### Task objective:
Repeat the whole listing, keeping each line as it is.

# # #

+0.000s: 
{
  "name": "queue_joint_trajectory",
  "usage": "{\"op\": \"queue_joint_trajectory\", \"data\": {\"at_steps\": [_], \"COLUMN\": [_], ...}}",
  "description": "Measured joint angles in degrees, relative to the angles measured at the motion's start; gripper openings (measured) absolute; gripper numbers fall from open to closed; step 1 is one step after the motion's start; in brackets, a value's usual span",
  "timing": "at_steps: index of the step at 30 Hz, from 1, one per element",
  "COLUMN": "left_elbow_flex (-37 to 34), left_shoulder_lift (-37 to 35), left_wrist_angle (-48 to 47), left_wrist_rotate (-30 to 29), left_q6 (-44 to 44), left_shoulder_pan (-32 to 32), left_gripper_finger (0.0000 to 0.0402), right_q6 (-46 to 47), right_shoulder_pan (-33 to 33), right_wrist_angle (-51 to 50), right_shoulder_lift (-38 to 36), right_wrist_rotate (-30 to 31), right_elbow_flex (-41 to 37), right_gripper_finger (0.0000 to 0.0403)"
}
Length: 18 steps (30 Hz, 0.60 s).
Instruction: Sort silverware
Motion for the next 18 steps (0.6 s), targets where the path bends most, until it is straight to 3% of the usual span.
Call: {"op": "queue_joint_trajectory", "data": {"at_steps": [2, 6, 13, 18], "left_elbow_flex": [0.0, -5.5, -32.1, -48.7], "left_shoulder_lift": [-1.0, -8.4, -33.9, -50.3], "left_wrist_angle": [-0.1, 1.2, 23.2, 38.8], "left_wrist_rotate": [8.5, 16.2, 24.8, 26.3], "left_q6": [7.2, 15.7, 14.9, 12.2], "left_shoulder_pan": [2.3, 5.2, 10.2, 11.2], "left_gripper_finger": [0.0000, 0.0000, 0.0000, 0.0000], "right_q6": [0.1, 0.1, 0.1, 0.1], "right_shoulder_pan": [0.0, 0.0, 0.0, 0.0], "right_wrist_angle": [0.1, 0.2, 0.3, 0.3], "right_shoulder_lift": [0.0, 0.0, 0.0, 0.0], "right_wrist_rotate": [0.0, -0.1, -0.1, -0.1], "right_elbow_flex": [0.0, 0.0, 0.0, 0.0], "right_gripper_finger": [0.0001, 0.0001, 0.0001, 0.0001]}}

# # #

### Answer box:
+0.000s: 
{
  "name": "queue_joint_trajectory",
  "usage": "{\"op\": \"queue_joint_trajectory\", \"data\": {\"at_steps\": [_], \"COLUMN\": [_], ...}}",
  "description": "Measured joint angles in degrees, relative to the angles measured at the motion's start; gripper openings (measured) absolute; gripper numbers fall from open to closed; step 1 is one step after the motion's start; in brackets, a value's usual span",
  "timing": "at_steps: index of the step at 30 Hz, from 1, one per element",
  "COLUMN": "left_elbow_flex (-37 to 34), left_shoulder_lift (-37 to 35), left_wrist_angle (-48 to 47), left_wrist_rotate (-30 to 29), left_q6 (-44 to 44), left_shoulder_pan (-32 to 32), left_gripper_finger (0.0000 to 0.0402), right_q6 (-46 to 47), right_shoulder_pan (-33 to 33), right_wrist_angle (-51 to 50), right_shoulder_lift (-38 to 36), right_wrist_rotate (-30 to 31), right_elbow_flex (-41 to 37), right_gripper_finger (0.0000 to 0.0403)"
}
Length: 18 steps (30 Hz, 0.60 s).
Instruction: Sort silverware
Motion for the next 18 steps (0.6 s), targets where the path bends most, until it is straight to 3% of the usual span.
Call: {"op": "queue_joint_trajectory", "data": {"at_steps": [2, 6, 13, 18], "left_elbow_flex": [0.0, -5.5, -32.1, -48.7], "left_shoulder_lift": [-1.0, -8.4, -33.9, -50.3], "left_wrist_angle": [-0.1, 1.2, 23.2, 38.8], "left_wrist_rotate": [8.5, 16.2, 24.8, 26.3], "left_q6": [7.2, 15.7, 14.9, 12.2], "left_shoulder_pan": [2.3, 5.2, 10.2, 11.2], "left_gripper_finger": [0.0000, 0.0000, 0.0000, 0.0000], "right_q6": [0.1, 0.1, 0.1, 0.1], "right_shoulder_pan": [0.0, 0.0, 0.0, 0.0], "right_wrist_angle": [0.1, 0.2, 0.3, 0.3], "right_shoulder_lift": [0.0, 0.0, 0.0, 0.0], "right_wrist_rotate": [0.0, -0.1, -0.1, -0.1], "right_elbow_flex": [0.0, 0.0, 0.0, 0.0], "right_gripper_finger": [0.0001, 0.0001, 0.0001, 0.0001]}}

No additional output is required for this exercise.